» Description of the task
Return the data below exactly, stopping after the line with "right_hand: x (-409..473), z".

--- Input data ---

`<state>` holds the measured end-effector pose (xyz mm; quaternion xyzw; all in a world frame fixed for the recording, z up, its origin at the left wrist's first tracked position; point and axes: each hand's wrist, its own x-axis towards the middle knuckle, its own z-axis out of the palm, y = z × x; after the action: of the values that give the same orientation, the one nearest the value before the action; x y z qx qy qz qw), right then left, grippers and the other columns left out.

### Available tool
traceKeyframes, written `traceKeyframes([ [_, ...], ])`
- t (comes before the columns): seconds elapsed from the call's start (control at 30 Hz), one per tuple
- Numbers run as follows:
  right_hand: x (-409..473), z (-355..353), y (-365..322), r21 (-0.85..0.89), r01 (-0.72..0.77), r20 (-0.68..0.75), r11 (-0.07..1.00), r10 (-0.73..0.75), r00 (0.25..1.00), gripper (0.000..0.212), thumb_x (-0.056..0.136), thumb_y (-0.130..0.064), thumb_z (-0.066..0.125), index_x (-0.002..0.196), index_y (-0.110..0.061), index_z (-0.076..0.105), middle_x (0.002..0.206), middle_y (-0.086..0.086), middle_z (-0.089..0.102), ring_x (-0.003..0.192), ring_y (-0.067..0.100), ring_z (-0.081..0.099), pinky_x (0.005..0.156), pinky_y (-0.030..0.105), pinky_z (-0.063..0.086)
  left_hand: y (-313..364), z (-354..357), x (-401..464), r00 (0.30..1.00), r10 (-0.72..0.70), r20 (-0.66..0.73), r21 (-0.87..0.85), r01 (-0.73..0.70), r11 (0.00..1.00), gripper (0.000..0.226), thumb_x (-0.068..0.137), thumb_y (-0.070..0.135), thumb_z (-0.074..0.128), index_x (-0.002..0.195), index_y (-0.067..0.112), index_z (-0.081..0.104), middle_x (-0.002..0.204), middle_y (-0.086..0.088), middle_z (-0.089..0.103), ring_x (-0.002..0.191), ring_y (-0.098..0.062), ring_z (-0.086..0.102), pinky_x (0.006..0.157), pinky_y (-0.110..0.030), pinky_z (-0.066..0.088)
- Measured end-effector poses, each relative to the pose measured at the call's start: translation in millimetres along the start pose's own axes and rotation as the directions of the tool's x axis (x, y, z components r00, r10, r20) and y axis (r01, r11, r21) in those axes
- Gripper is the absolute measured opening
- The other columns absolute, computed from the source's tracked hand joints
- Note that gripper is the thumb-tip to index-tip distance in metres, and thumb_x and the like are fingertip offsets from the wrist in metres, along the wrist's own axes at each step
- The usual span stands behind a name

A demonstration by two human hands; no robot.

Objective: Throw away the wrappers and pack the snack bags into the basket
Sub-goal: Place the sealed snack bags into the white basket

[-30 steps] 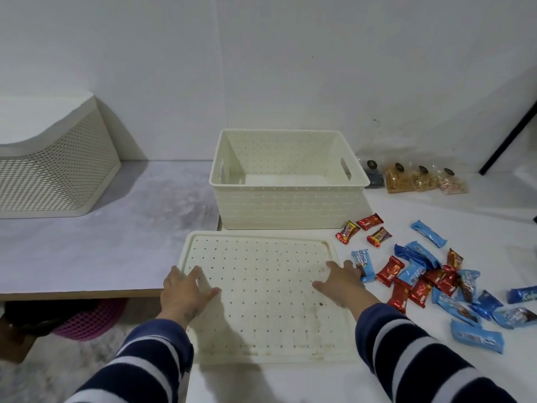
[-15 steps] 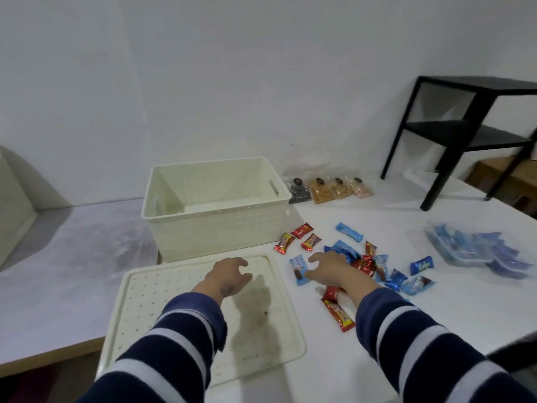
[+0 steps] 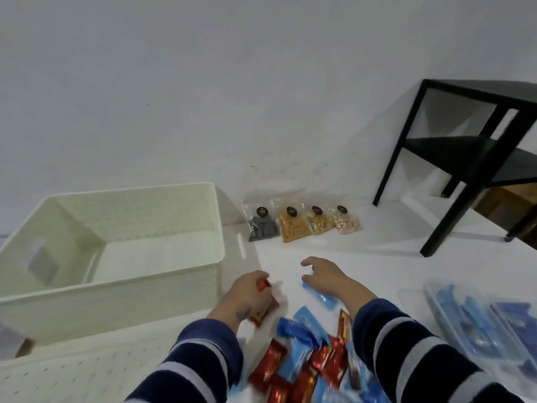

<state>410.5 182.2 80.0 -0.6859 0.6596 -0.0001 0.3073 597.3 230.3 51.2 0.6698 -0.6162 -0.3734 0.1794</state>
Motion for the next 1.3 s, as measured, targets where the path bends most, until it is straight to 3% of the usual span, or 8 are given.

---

» Task result
`<state>` holds the measured end-effector pose (xyz mm; quaternion xyzw; all in a world frame fixed for the recording, z up, its origin at the left wrist's first tracked position; point and axes: each hand's wrist, its own x-axis towards the middle knuckle, its own z-axis out of the palm, y = z × x; after the action: of the values that give the same orientation, the one nearest the value before the action; x y z qx qy qz qw), right then left, grippers and the other columns left out.

### Available tool
traceKeyframes, written `traceKeyframes([ [_, ...], ])`
- t (comes before the columns): seconds elapsed from the call's start (control at 30 Hz), one per tuple
- Numbers run as follows:
  right_hand: x (-409..473), z (-355..353), y (-365..322), r21 (-0.85..0.89), r01 (-0.72..0.77), r20 (-0.68..0.75), r11 (-0.07..1.00), r10 (-0.73..0.75), r00 (0.25..1.00), gripper (0.000..0.212), thumb_x (-0.056..0.136), thumb_y (-0.130..0.064), thumb_z (-0.066..0.125), index_x (-0.002..0.196), index_y (-0.110..0.061), index_z (-0.076..0.105), middle_x (0.002..0.206), middle_y (-0.086..0.086), middle_z (-0.089..0.102), ring_x (-0.003..0.192), ring_y (-0.067..0.100), ring_z (-0.081..0.099), pinky_x (0.005..0.156), pinky_y (-0.030..0.105), pinky_z (-0.063..0.086)

The output for this exercise is complete.